11 Août 2025
Comment reconnaître le Grand Cormoran, quand on est à bord de son bateau de plaisance ou au bord du rivage ? De taille imposante, le Grand Cormoran (Phalacrocorax carbo) est reconnaissable à son plumage sombre, son bec crochu et ses pattes palmées. L’image du cormoran perché sur un rocher, ailes écartées pour sécher ses plumes, est devenue un classique des paysages maritimes. Son vol est tendu, direct, souvent en ligne, et sa silhouette noire tranche sur l’horizon côtier.
L’espèce n’est pas cantonnée aux rivages. On l’observe tout au long du littoral français, mais aussi sur les plans d’eau douce. En Manche, il fréquente les falaises du Cotentin et les abords des estuaires normands. Sur l’Atlantique, il peuple les ports bretons, les digues de Vendée, les marais charentais et les criques du Pays basque. Sur les rives méditerranéennes, il a progressivement colonisé les lagunes du Languedoc et les étangs de Camargue. Dans les terres, il est présent sur les grands lacs, les rivières lentes, les canaux et les plans d’eau artificiels.
Chasseur sous-marin aguerri, le Grand Cormoran se nourrit presque uniquement de poissons. Il plonge avec agilité, se propulsant à l’aide de ses pattes, et capture ses proies à vue. Il cible principalement les espèces faciles à capturer : perches, carpes, sandres, mulets, gardons, voire anguilles selon les zones. Il avale ses prises entières, la tête en avant, et peut plonger jusqu’à plusieurs mètres de profondeur.
Le Grand Cormoran se reproduit en colonies denses, généralement proches de l’eau. Il installe ses nids dans les arbres, sur les falaises ou sur des îlots, en utilisant des branches recouvertes de fientes blanches. La saison des amours commence au printemps, et les deux parents se relaient pour couver les œufs et nourrir les jeunes. Les nids sont souvent réutilisés d’une année sur l’autre.
L’oiseau est parfois mal perçu par les pêcheurs ou pisciculteurs, qui l’accusent de nuire aux stocks de poissons. Si des mesures de régulation ont été autorisées dans certains secteurs, notamment en eau douce, elles demeurent encadrées. La cohabitation entre activité humaine et faune sauvage reste un enjeu délicat, notamment dans les zones de pêche artisanale ou de production aquacole.

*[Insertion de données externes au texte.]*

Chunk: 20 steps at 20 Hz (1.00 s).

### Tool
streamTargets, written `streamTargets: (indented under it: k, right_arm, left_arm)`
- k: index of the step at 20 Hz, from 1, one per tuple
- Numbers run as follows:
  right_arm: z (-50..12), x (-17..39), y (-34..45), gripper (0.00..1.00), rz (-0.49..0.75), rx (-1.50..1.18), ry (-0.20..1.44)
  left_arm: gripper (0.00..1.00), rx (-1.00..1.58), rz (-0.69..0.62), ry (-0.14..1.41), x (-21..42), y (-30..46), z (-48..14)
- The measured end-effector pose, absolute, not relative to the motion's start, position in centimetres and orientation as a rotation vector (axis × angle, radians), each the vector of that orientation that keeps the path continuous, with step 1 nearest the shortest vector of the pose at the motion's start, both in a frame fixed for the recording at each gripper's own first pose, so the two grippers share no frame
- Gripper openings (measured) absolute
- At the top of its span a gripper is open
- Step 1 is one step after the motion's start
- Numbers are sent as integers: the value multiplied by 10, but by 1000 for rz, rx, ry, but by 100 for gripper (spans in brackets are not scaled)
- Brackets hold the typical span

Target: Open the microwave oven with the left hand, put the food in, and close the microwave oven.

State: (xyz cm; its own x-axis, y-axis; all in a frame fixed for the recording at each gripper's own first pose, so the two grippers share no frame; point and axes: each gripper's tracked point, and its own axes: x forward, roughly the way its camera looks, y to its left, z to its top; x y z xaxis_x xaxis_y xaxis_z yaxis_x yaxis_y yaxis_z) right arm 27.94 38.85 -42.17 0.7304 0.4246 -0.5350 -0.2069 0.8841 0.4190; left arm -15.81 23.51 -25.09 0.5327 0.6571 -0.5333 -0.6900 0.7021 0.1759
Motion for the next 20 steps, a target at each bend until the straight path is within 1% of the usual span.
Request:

Autrefois menacé par la chasse et la destruction de ses habitats, le Grand Cormoran a vu ses effectifs remonter depuis la mise en place de protections européennes. Il s’est adapté à de nouveaux milieux, multipliant les colonies dans les zones humides. Toutefois, sa présence suscite toujours des tensions et nécessite une gestion fine pour concilier conservation et activités humaines.
Loin d’être un simple concurrent de l’homme, le Grand Cormoran participe à l’équilibre naturel des écosystèmes aquatiques. En consommant des poissons affaiblis ou en surnombre, il limite certaines proliférations et maintient la biodiversité. Sa présence est aussi un bon indicateur de la qualité des eaux et de la richesse piscicole.
Les amateurs de nature peuvent le repérer sans difficulté. Il se laisse observer au repos, ailes déployées, ou en vol rasant l’eau. Il affectionne les perchoirs isolés : piquets, bouées, balises ou rochers. Son comportement calme et sa fidélité aux sites de pêche en font un excellent sujet pour la photographie animalière ou l’ornithologie de loisir.
Le Grand Cormoran illustre la complexité des relations entre nature sauvage et sociétés humaines. Silencieux, noir et tenace, il continue de peupler nos rives, témoignant de la vitalité des zones humides et de la résilience du monde animal. Entre admiration et rejet, entre préservation et régulation, il rappelle combien la mer et ses rivages sont des espaces partagés.